Goal of the exercise – Pick out the lines below that include the string "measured".

Data segment –
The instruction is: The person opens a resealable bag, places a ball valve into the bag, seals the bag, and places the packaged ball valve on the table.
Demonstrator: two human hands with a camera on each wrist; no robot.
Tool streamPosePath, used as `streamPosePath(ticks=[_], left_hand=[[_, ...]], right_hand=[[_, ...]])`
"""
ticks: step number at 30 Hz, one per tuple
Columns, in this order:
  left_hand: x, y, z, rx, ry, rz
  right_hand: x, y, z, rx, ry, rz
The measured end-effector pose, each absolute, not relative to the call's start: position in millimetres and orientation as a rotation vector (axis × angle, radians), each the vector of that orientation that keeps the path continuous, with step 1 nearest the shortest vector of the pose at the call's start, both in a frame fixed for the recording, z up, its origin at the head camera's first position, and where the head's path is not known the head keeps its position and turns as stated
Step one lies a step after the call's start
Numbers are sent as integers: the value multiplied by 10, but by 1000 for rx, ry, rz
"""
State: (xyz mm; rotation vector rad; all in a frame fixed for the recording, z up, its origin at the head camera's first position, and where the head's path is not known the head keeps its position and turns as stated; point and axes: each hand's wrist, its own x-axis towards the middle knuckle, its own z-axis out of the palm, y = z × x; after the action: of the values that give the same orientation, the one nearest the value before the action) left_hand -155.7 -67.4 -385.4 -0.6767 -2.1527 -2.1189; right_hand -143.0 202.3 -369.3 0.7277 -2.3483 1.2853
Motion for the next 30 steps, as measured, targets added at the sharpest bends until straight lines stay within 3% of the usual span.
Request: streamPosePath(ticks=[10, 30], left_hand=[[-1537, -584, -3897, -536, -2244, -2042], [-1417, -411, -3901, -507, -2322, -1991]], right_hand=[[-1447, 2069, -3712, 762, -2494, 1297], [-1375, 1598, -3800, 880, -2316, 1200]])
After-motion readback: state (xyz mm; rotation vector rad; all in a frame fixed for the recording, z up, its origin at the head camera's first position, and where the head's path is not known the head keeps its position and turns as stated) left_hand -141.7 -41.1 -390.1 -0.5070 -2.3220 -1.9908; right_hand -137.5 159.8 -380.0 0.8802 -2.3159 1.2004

Solution to this exercise –
The measured end-effector pose, each absolute, not relative to the call's start: position in millimetres and orientation as a rotation vector (axis × angle, radians), each the vector of that orientation that keeps the path continuous, with step 1 nearest the shortest vector of the pose at the call's start, both in a frame fixed for the recording, z up, its origin at the head camera's first position, and where the head's path is not known the head keeps its position and turns as stated
Motion for the next 30 steps, as measured, targets added at the sharpest bends until straight lines stay within 3% of the usual span.

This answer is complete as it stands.